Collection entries

────────────────

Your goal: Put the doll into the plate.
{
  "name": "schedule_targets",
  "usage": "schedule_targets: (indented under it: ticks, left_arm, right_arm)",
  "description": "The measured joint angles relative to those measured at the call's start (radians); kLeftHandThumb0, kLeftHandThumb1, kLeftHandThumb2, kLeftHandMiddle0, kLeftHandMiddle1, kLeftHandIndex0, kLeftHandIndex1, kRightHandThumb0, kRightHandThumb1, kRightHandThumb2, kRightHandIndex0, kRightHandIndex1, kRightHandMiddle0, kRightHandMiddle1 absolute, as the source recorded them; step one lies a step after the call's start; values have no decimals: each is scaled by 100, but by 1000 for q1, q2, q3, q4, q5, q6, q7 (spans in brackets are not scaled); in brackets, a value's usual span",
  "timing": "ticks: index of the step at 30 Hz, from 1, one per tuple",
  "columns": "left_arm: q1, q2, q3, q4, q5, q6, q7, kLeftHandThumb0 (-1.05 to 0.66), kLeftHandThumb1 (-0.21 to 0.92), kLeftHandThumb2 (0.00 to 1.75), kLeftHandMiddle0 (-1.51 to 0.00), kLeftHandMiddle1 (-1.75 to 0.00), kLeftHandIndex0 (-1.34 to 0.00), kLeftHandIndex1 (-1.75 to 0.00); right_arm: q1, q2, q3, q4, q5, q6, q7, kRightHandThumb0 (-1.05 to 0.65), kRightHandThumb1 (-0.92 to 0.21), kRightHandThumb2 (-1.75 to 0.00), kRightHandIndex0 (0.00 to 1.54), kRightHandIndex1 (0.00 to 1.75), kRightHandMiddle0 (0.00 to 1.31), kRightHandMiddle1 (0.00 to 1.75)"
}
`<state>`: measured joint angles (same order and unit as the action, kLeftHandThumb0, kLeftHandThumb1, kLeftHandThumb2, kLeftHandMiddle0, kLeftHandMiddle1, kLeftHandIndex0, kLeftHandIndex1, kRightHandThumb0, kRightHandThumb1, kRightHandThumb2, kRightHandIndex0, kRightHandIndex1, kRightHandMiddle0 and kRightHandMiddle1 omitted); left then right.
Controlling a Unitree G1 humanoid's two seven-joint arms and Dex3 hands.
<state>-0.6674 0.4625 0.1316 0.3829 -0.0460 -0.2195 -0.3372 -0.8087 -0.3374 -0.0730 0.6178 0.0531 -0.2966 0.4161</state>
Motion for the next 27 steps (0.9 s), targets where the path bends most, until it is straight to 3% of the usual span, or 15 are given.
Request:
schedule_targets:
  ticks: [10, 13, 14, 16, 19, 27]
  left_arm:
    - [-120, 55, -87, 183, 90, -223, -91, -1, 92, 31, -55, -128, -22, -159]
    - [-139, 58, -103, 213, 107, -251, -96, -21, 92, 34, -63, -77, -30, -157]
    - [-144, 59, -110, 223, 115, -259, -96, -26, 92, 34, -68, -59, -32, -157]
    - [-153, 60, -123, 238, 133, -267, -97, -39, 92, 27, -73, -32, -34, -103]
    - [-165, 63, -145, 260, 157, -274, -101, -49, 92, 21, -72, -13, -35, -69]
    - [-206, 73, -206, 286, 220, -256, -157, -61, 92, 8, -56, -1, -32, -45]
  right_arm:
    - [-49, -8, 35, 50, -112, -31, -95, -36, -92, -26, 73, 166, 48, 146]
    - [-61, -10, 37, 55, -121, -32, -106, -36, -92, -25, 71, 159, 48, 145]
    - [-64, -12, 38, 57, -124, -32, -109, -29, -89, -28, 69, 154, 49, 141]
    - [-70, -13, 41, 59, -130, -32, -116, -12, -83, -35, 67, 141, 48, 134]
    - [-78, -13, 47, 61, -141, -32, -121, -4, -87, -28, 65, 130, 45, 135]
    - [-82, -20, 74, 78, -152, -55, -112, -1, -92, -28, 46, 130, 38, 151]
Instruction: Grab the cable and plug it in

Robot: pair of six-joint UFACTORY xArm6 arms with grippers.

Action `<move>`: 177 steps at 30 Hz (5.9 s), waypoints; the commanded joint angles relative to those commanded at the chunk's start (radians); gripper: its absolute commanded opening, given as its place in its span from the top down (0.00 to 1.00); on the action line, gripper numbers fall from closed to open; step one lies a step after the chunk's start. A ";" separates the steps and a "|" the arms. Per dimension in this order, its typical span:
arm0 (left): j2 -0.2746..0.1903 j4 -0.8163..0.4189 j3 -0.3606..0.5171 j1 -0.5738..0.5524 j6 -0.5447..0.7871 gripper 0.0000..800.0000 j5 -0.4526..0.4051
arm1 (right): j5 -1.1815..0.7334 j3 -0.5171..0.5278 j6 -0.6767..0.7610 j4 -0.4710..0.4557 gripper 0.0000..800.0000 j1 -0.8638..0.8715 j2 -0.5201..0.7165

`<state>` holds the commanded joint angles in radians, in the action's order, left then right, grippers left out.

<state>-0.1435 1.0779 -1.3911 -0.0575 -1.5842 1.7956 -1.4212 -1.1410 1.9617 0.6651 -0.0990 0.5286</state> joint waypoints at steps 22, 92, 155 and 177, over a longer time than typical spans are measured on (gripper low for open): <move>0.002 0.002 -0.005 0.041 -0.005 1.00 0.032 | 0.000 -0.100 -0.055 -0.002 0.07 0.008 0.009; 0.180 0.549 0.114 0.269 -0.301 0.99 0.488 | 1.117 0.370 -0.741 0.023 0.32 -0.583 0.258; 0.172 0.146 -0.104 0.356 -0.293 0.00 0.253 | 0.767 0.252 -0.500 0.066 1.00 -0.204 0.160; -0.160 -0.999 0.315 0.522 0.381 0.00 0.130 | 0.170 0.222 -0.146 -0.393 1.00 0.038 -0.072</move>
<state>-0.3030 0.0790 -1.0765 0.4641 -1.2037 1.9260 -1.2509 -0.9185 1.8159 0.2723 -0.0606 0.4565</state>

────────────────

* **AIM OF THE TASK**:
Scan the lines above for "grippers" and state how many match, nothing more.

* **EXERCISE OUTPUT**:
2